Gyles's structural form also sets his narrative apart from earlier New England captivity accounts. Although it follows the usual chronological sequence, some of its chapters interrupt the narrative flow. Chapter VI, for example, presents a “description of several creatures commonly taken by the Indians on St. John's River.” That Gyles would pause in his story to include such an account suggests a subtle shift in author-audience relations. It is difficult to imagine Mather, Williams, or Rowlandson succumbing to such a natural history urge. Thus, by the time Gyles published his story, captivity narratives were in the process of becoming a subliterary genre; its audience expected not only a truthful tale but information about Indians, the landscape, and animals of which most townsfolk had no firsthand knowledge. Perhaps such pressure encouraged editors to “improve” the narratives for better reception.

Although Elizabeth Hanson was Quaker, her story belongs within the New England captivity narrative framework. The writer of the three-paragraph preface to her narrative of God's Mercy Surmounting Man's Cruelty alludes to biblical themes as well as contemporary historians, including, apparently, Cotton Mather. Hanson was captured in Maine and she, like other New Englanders, was bought from her captors by the Canadian French.61 When compared to another famous Quaker captivity narrative, Jonathan Dickinson's God Protecting Providence, Hanson's account—with its focus on New England terrain, on family trials, and on the moral lesson of the “kindness and goodness of God”—is clearly within the New England mold. Dickinson's narrative, published in 1699, is set in East Florida and Carolina. Moreover, Dickinson is more properly considered an Englishman than an American, and he does not conclude his narrative in the usual New England manner by asking the reader to see in the captive experience evidence of God's over-arching plan. Dickinson merely hopes “that I with all those of us that have been spared hitherto, shall never be forgetful nor unmindful of the low estate we were brought into.”62

Hanson's work, however, stands at the end of the New England school and at the beginning of a more personal and secular response to Indian captivity. Her narrative illustrates an increasingly conscious literary attempt to arouse the reader's sentiments. The drama of her family's ordeal and her husband's death while trying to redeem one of their children proved too tempting for later editors, who liberally embellished her story.63

As the narratives progress chronologically over the years, biblical quotations—another evidence of Puritan piety and clerical influence—decrease. John Gyles's book (1736) has few. Instead Gyles quotes The Odyssey, Dryden's Virgil, and even Mather's Magnalia Christi Americana. Elizabeth Hanson's narrative (1724) contains no biblical citations. Although religious tracts and sermons remained popular literary forms well into the eighteenth century, the focus of New England captivity narratives shifted from communal to personal, from religious to secular. Later, in narratives published during the Revolution and the early national period, the emphasis shifted again to a combination of personal experiences and national spirit. Puritan narratives, like Puritanism itself, had given way to new modes of expression.

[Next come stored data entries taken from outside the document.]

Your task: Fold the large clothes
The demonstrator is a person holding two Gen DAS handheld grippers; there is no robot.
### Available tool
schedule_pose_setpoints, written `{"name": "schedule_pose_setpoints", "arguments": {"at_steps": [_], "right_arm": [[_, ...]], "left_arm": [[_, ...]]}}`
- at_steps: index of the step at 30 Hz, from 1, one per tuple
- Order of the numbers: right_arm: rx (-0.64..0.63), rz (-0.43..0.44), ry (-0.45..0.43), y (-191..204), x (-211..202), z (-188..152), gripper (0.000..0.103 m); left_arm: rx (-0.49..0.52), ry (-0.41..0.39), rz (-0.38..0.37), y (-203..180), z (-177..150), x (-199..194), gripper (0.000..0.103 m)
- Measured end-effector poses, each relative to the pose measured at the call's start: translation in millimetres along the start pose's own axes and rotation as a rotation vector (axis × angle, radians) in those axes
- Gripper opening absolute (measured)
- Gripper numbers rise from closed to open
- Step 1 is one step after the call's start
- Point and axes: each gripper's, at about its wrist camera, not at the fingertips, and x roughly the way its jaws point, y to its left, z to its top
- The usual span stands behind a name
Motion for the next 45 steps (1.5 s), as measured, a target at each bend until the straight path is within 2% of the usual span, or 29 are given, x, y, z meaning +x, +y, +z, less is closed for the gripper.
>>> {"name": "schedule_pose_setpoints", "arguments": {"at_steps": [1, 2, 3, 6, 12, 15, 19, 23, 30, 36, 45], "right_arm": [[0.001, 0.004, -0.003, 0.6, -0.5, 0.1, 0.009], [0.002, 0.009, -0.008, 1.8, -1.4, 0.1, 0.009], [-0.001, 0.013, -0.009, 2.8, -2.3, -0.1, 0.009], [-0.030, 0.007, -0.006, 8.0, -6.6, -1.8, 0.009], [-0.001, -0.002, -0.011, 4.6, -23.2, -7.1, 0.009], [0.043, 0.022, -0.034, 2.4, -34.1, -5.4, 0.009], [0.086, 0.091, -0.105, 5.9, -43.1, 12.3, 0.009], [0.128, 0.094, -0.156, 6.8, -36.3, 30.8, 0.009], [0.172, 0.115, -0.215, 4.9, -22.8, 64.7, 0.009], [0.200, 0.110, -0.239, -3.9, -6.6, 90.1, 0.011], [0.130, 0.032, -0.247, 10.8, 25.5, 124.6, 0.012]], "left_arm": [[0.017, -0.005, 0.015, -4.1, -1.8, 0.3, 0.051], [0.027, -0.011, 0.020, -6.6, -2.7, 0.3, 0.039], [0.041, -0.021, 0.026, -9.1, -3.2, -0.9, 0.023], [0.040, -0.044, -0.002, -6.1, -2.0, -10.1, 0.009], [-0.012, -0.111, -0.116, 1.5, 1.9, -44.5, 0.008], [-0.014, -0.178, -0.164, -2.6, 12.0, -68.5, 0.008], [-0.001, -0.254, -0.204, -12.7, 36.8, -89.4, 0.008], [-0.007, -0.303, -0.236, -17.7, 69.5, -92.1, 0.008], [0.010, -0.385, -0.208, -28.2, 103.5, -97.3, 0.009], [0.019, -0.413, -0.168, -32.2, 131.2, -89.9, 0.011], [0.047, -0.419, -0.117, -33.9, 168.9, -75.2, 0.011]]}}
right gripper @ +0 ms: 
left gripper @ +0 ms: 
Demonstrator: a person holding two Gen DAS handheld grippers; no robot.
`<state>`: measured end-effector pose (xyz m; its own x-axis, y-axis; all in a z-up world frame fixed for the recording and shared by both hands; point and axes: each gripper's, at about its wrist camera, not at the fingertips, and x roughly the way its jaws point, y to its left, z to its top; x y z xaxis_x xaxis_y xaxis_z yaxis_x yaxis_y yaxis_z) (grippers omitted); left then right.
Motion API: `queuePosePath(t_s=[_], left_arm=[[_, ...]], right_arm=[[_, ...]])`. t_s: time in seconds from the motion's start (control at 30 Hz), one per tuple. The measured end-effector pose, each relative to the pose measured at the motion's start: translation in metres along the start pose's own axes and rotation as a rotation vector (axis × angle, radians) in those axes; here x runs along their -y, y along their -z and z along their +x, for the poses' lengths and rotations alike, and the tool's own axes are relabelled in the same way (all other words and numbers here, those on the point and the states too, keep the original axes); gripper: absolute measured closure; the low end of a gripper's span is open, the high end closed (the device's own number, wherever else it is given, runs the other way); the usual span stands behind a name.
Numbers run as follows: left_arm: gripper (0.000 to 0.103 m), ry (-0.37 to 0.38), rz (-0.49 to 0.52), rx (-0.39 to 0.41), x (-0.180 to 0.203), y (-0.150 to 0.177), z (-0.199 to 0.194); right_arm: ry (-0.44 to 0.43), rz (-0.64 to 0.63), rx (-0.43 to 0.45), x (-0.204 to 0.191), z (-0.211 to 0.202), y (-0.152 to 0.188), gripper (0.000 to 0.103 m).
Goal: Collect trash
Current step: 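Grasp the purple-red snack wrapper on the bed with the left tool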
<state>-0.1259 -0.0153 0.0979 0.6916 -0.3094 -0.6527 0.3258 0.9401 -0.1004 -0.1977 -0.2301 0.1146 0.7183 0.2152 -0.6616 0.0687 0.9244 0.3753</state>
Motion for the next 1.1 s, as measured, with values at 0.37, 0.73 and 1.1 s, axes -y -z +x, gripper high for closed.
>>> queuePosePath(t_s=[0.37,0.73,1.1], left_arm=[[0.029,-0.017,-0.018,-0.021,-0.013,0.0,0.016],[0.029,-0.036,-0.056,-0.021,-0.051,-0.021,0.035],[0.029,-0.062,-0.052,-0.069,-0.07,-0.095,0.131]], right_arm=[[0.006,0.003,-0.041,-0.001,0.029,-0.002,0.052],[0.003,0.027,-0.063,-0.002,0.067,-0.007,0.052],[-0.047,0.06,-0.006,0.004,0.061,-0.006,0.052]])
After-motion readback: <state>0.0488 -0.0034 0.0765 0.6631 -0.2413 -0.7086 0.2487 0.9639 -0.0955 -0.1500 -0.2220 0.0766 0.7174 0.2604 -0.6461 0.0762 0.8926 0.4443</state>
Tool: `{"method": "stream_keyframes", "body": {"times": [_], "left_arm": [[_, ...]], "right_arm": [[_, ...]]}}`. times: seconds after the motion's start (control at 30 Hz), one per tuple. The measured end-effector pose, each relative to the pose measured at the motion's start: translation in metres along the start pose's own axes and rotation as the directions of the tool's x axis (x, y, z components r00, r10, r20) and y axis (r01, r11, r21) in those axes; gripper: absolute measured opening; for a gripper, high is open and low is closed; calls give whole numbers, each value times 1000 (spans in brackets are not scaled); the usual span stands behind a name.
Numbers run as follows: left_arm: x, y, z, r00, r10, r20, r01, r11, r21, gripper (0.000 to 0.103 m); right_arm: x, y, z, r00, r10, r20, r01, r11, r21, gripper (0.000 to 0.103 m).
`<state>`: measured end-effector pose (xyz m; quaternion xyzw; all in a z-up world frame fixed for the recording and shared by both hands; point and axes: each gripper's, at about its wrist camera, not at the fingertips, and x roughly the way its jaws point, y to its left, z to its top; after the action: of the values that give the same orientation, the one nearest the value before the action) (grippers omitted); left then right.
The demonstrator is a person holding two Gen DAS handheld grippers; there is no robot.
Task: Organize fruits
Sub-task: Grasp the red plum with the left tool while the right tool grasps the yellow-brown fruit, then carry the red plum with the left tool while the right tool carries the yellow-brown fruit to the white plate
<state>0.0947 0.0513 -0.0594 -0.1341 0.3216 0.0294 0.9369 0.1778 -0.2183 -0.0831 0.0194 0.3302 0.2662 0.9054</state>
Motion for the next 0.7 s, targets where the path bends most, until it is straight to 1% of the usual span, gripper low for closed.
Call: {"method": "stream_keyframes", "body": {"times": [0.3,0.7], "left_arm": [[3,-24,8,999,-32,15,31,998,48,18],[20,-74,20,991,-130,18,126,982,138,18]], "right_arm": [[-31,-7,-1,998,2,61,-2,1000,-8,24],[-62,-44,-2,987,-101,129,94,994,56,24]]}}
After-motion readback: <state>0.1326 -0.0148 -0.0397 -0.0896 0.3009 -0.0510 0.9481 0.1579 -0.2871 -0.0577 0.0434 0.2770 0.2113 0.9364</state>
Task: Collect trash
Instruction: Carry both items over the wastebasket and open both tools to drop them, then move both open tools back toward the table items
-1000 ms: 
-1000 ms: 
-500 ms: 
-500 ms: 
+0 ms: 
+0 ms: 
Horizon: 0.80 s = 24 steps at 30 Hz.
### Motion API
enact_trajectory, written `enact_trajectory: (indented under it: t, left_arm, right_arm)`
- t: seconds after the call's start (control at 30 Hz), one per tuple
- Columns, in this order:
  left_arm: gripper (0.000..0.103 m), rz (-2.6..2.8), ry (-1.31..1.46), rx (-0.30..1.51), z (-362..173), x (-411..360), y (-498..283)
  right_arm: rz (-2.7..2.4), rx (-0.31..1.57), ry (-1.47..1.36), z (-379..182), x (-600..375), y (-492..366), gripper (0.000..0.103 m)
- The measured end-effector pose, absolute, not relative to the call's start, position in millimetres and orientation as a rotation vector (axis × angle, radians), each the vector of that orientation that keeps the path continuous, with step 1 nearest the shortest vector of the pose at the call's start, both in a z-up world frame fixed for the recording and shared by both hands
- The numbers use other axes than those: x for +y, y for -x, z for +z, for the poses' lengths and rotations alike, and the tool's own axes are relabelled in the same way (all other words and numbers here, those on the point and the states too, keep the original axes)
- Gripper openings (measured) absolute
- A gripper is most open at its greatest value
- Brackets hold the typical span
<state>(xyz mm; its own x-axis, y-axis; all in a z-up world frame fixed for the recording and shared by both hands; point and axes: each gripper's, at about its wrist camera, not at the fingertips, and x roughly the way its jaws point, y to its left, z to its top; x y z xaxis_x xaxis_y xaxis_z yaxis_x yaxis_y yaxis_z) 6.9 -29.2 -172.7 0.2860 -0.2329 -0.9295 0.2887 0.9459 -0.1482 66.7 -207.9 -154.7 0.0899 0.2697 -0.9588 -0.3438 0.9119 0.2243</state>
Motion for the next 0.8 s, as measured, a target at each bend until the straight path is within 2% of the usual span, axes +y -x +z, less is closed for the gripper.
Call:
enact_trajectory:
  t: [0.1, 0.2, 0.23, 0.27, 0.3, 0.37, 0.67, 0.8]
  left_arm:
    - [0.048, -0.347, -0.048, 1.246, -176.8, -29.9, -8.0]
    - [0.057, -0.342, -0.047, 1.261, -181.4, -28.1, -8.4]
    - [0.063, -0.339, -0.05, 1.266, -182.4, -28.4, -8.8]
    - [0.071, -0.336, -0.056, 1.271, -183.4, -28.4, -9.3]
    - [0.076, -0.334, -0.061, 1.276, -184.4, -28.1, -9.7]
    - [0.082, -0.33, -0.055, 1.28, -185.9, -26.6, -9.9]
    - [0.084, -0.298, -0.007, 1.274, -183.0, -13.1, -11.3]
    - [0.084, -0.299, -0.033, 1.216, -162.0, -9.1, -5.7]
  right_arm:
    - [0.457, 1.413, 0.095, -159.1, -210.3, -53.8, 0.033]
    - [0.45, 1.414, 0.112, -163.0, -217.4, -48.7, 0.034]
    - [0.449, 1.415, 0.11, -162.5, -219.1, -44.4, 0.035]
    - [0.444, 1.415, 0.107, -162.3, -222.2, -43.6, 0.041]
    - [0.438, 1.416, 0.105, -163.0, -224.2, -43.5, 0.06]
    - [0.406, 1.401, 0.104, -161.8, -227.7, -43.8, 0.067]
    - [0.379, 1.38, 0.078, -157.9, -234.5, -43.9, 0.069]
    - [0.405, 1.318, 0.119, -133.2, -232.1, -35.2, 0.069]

Embellishment and diffusion marked the narratives' subsequent career. Beginning in the latter half of the eighteenth century, publishers of captivity narratives increasingly exercised a heavy editorial hand. Often they sought to imitate the sentimental fiction in vogue in England; sometimes they merely heightened the drama and polished the prose. The earlier narratives, especially those in Puritan New England, had exhibited a simple, unadorned style. Authors were not overly concerned with careful sentence patterns or orchestration of tone. Most narrators told their stories in chronological order and in a sparse, vital style that effectively conveyed the immediacy of the author's life-and-death struggle. Even when an editor's ghostly hand seemed to hover over the narrative, its emphasis remained substantive rather than rhetorical.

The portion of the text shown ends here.